* Work instruction *
Pick the lines holding the string "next" out of the records and copy them.

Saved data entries
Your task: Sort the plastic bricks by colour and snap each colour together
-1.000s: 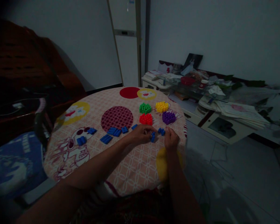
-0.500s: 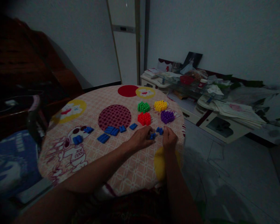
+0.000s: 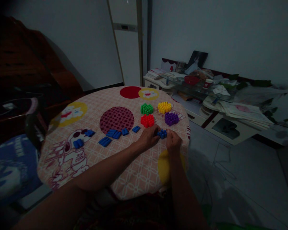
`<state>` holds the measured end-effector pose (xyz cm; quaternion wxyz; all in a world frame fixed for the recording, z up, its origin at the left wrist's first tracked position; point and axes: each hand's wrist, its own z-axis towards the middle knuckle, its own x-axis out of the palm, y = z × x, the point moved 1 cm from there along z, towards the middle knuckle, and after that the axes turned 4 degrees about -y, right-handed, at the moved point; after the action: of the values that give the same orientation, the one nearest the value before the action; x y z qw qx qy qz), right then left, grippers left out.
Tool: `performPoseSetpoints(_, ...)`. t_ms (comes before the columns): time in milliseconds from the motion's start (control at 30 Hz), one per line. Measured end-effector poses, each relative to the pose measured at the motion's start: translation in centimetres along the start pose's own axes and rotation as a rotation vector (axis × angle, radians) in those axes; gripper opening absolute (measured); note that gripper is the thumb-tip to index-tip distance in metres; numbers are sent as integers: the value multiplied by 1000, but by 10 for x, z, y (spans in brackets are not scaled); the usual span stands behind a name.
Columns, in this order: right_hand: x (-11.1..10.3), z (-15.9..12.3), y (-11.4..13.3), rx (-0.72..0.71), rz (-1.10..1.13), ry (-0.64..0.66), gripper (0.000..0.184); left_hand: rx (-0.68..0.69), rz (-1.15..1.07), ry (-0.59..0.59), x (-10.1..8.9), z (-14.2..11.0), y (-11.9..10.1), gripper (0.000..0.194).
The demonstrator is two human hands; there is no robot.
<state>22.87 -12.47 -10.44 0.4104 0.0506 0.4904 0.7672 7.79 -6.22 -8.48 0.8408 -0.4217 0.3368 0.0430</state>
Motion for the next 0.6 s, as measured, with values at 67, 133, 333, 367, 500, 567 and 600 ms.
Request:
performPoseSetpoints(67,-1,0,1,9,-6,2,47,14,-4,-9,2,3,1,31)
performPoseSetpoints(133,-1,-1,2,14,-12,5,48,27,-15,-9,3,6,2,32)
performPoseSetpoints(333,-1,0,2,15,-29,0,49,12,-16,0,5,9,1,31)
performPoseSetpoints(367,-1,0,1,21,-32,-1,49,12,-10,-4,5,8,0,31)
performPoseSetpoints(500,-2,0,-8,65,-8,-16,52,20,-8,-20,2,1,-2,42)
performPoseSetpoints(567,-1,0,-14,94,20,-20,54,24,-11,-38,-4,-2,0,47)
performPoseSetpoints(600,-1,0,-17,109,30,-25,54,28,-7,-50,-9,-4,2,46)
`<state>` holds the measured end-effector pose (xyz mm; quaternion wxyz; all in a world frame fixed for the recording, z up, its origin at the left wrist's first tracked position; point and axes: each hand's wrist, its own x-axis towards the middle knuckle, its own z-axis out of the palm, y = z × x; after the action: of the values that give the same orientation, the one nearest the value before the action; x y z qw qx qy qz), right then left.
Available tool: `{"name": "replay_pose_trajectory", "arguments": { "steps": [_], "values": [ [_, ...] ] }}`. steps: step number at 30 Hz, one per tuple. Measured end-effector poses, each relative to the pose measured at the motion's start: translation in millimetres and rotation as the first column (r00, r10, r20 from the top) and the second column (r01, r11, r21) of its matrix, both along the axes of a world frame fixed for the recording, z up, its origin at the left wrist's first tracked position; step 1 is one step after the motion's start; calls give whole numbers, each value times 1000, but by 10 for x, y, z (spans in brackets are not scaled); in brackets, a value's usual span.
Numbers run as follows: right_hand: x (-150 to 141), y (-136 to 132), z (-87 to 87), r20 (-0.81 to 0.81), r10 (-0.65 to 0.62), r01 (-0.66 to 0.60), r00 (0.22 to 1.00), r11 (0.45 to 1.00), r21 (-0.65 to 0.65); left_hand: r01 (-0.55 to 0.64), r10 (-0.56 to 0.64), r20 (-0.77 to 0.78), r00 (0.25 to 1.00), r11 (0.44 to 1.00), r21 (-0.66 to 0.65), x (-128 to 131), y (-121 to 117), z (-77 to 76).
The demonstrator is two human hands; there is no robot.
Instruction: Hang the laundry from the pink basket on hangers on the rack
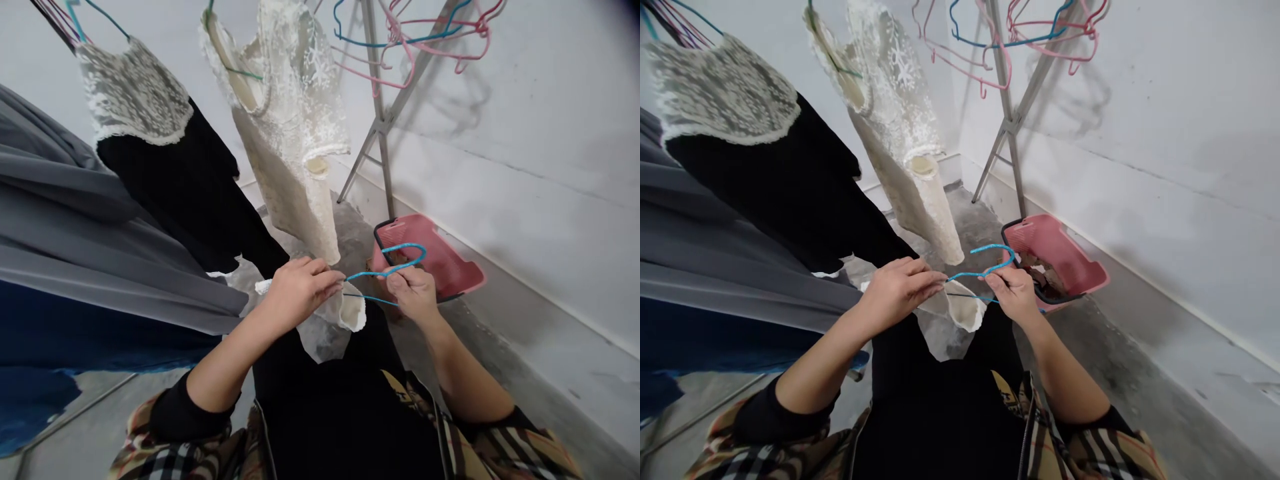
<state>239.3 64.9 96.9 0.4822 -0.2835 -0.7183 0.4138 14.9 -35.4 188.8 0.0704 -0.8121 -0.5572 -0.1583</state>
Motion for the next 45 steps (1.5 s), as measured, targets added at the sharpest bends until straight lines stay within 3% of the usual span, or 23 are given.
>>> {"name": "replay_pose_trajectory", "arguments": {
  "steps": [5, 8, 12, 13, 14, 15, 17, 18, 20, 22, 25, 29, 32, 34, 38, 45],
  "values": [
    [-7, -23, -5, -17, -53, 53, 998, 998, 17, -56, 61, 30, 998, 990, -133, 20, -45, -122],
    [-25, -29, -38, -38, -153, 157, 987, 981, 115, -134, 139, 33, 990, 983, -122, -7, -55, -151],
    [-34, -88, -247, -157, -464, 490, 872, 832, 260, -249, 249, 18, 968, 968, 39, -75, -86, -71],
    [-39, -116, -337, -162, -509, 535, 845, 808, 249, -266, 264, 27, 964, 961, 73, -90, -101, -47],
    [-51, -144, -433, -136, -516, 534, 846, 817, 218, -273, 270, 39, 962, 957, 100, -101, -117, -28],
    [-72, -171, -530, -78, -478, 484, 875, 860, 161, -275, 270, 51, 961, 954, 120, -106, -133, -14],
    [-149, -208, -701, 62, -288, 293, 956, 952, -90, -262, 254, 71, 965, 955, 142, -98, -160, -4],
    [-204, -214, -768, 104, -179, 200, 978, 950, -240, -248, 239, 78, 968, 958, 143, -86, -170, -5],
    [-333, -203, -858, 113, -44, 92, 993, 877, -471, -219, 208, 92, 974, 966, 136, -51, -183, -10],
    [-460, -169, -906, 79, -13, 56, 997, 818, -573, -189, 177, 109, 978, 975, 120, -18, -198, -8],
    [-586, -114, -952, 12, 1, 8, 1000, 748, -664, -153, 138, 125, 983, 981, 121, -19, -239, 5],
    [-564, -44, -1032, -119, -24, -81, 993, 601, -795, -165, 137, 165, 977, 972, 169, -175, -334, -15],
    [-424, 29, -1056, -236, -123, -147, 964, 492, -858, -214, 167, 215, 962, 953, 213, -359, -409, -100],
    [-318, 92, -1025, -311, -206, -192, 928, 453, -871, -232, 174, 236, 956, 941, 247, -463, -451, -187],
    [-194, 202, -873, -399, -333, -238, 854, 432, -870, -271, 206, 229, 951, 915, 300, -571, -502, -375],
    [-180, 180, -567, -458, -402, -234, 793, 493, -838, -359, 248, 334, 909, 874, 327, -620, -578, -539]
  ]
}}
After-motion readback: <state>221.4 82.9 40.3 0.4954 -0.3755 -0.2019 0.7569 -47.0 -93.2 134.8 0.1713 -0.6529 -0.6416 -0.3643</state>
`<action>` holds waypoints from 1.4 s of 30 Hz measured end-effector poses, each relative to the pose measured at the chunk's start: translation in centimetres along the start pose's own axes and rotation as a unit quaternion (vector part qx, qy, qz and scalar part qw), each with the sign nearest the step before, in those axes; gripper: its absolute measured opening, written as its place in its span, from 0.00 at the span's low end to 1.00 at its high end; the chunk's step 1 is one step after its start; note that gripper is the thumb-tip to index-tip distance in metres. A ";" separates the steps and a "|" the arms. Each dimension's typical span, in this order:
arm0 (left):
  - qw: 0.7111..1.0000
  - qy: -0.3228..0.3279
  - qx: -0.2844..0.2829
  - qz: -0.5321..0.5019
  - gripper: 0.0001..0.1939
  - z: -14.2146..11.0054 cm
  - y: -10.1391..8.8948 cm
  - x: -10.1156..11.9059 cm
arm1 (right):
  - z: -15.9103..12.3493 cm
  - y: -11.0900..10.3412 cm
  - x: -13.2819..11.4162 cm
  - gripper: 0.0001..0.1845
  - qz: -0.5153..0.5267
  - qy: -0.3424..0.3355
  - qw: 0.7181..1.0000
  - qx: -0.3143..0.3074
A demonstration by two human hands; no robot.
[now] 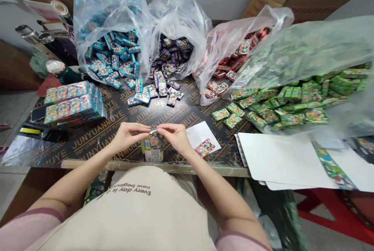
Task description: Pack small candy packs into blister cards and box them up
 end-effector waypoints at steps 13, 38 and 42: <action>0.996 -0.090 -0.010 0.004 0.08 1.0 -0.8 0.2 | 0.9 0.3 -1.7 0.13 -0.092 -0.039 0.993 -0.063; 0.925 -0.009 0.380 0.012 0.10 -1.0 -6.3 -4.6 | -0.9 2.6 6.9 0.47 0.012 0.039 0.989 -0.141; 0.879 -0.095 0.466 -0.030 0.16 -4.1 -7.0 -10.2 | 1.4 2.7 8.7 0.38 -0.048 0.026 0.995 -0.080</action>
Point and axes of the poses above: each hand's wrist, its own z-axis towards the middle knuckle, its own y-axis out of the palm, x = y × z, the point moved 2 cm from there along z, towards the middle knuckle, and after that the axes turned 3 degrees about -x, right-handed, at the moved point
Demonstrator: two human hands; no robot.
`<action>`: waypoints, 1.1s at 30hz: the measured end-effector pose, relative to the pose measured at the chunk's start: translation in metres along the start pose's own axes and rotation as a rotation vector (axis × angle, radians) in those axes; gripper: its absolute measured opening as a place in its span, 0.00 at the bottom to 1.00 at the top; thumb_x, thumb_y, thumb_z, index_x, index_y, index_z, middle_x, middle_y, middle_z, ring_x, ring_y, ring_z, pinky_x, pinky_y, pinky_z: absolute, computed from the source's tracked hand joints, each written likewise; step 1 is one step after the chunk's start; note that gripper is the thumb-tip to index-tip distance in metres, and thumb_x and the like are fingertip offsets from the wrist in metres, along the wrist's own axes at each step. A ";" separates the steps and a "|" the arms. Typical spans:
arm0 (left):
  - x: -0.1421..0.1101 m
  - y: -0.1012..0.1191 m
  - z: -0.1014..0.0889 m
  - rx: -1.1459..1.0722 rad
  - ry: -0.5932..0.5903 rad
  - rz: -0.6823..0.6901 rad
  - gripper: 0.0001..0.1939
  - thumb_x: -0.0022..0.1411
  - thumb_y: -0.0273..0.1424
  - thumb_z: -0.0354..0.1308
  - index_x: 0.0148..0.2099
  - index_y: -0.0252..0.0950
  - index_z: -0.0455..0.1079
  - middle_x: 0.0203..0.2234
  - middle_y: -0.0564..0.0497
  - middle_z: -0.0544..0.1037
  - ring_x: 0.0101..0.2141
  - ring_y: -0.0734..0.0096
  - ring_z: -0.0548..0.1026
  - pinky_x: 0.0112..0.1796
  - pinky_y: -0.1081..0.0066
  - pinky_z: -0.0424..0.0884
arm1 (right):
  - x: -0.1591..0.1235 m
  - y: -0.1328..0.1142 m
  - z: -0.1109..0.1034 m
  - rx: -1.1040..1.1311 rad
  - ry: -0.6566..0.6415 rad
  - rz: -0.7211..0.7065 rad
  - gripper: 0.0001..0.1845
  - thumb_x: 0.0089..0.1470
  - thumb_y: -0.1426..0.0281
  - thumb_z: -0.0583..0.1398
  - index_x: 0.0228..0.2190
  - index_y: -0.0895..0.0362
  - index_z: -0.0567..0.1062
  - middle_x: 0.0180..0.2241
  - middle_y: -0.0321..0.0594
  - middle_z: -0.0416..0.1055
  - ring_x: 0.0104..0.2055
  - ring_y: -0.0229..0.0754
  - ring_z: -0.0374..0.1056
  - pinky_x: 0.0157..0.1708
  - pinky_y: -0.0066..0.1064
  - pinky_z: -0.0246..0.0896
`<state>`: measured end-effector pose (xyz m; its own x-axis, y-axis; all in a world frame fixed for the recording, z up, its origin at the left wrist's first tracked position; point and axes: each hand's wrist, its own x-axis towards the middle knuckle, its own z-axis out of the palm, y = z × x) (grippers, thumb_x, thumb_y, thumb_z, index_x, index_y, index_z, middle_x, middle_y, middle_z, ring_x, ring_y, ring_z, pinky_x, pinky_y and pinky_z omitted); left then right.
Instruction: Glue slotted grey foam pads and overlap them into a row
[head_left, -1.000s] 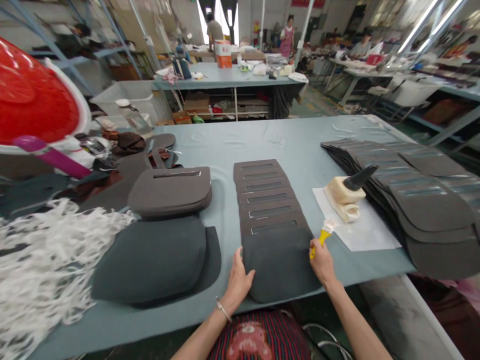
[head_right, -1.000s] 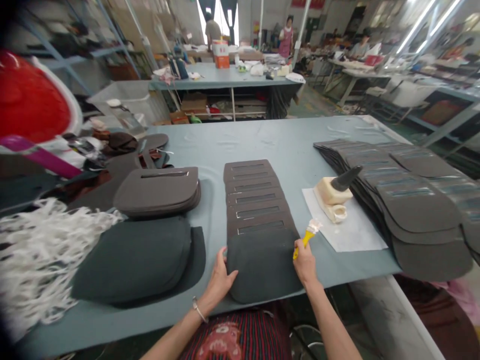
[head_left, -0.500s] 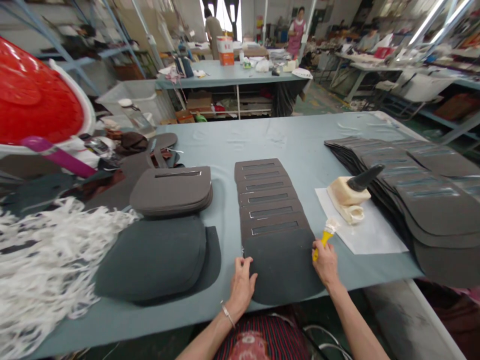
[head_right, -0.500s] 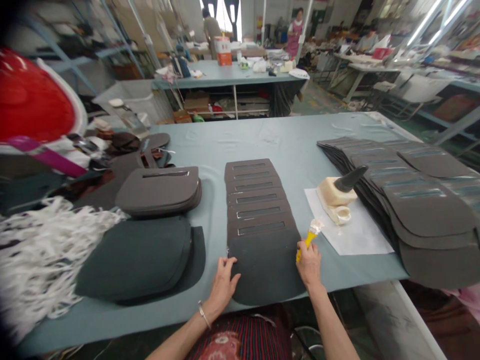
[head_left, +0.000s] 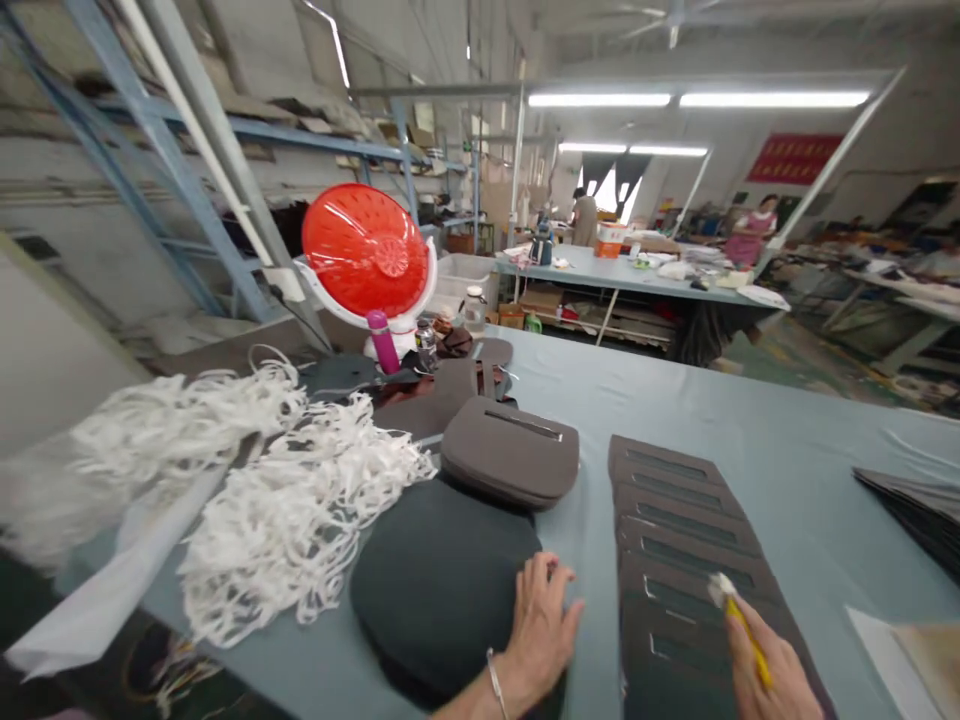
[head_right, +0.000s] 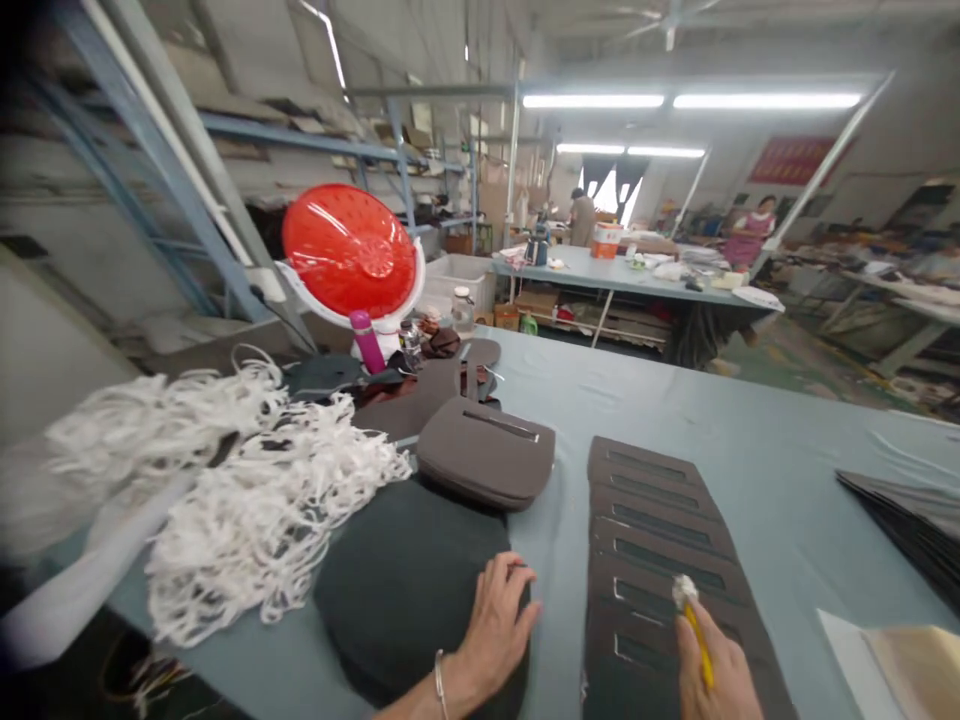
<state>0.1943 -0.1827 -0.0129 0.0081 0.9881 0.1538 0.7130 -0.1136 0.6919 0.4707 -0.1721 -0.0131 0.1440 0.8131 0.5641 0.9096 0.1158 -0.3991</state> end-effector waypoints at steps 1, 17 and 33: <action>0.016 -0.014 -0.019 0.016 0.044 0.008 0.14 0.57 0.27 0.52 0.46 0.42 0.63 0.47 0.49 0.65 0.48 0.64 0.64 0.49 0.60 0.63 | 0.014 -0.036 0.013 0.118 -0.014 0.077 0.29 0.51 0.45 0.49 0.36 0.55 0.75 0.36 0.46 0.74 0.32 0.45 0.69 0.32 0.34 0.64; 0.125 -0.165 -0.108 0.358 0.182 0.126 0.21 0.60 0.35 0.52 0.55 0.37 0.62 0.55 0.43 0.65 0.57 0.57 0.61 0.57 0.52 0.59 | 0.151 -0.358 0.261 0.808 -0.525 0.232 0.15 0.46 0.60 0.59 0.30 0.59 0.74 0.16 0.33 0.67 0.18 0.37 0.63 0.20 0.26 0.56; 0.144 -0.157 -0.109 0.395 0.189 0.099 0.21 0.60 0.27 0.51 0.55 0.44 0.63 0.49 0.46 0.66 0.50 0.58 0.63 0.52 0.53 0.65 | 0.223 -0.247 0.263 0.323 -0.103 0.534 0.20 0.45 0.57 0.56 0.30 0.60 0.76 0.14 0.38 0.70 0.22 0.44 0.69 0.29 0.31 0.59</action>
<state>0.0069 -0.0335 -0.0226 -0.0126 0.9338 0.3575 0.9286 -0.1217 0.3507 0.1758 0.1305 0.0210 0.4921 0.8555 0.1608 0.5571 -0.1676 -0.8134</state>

* Your solution *
Motion for the next 0.6 s, as measured, with values at 67, 133, 333, 367, 500, 567 and 600 ms.
Motion for the next 45 steps (1.5 s), as measured, targets added at the sharpest bends until straight lines stay within 3% of the usual span, or 23 are given.

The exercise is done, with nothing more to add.